Does this create a problem with dual channel?
Would I lose any memory at all because of Motherboard Mem.Max., or would my OS take that extra Video Ram for use?
Wich ram modual will lose some gb in ram due to maxing and overflow. Video or 8x2 16 GB of ram?


Since I reach the max memory, and my Video Card is also taken up some space, there could be a problem. In this situation, the Motherboard would have it's memory maxed, and there might be overflow. There could be a problem with the motherboard NOT registering 1gb of ram from either the Video Card or the Dual Channel 16GBs of Ram.


My plans are to get 2x8 gb dual ram for my max. Then I would get another 8-16 for ramdisk space, so I can give some temp files, a place to go rather than them attacking my ssd.

P.S. (hidden question)
Can I use add extra ram as disk space with ramdisk, IF I already reached my motherboards ram limit?
 
Solution


Ok I'll try to answer a few questions.

First Video Card memory is completely separate from main memory, the OS won't use it for anything period. The Video Drivers will use it for texture storage and various rendering related tasks.

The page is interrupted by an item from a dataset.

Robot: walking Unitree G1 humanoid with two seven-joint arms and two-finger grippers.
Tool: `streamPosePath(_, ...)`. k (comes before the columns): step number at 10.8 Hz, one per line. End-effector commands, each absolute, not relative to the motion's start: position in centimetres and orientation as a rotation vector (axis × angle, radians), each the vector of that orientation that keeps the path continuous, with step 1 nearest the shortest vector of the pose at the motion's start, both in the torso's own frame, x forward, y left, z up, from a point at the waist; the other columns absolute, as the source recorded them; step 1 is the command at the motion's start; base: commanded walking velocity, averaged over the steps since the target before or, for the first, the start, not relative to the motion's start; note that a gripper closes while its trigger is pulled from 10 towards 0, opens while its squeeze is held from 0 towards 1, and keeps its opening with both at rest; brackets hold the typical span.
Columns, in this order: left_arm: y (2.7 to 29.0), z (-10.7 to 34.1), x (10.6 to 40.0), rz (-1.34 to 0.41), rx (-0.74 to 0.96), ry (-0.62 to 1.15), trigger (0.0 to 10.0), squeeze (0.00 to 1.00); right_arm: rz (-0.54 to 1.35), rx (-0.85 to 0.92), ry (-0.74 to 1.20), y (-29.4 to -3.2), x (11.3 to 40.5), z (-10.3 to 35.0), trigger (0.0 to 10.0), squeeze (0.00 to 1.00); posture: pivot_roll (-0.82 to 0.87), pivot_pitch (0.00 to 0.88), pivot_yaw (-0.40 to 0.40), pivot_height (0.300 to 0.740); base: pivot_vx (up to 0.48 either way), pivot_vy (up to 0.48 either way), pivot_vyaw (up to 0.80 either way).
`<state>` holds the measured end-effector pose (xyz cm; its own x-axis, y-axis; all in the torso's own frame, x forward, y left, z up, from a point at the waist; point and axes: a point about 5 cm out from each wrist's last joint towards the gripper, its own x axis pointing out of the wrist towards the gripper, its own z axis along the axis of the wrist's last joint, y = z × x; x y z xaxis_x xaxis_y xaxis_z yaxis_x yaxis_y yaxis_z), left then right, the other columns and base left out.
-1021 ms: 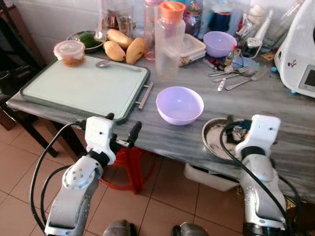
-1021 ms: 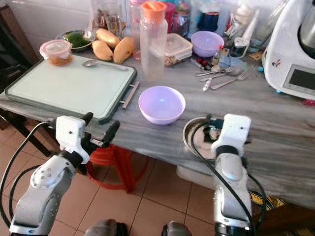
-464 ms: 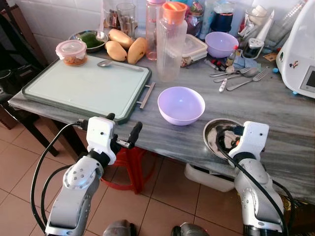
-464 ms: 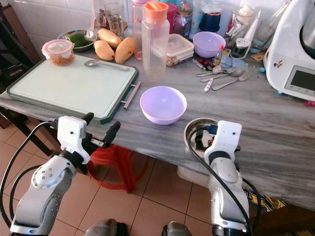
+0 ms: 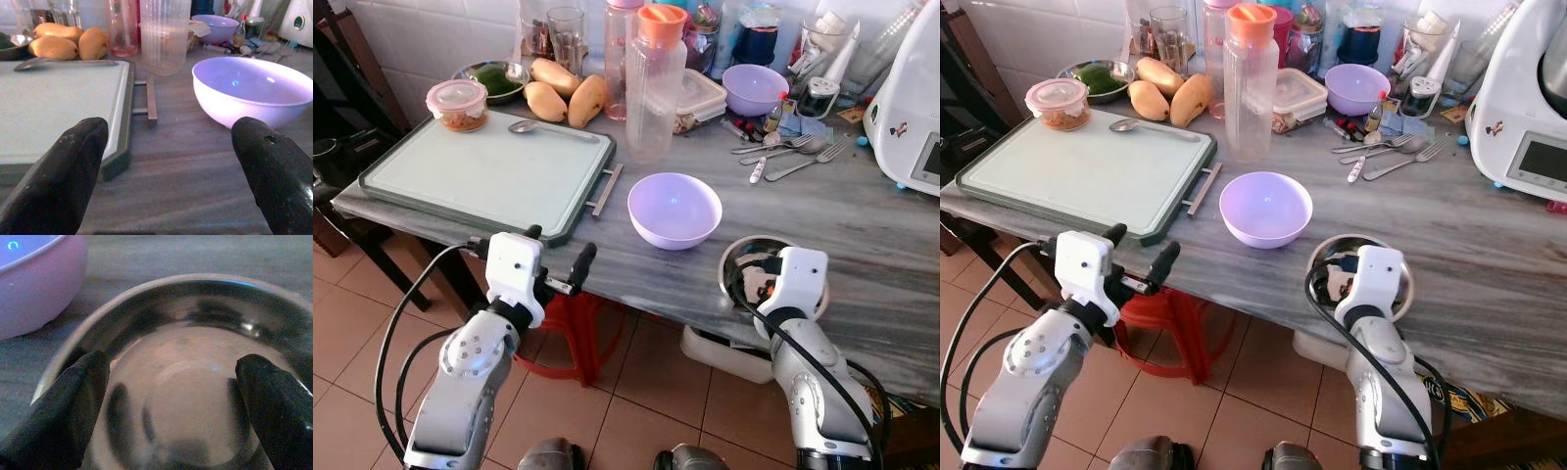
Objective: Setting the table
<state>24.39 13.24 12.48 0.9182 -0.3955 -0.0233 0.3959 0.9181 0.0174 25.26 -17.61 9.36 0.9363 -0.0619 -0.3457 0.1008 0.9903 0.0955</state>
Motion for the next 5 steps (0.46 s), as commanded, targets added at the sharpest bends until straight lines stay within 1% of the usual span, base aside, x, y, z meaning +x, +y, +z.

Now you need to determine what DIMM's your MB takes. 8GB DIMM support is rare right now and typically you only see them on server / workstation class boards, which I can assume yours is not. A high end board will have four slots and a max of 32GB memory if it supported 8GB DIMMs, otherwise it will be 4 slots 16GB memory if it only supports up to 4GB DIMMs.

A 64-bit OS can access 2^64 bits of memory. So any quantity of RAM you have will be usable. Video memory is not added to this total, it has a separate access mechanism.

RAMDisks are unique creatures. I happen to use 1GB of memory as a RAMDisk myself. RAMDisks must be created out of main memory, meaning within that 16GB your board supports. I doubt you'll want to create a 8GB RAMdisk as it's use's are limited, but that's your prerogative. A RAMDisk is faster then any known storage medium, including SSDs. It's' only temporary though, the moment power goes out the data is gone. Their useless for permanent data storage but absolutely amazing as a temporary work space.

I have a 1GB RAMDisk that I remapped the temp folders on Windows 7 to. It maintains my browser cache and acts as the temp disk for installing programs or working with archive files. I really wish Windows 7 would have a native RAMDisk management system rather then me having to use an outside third party tool.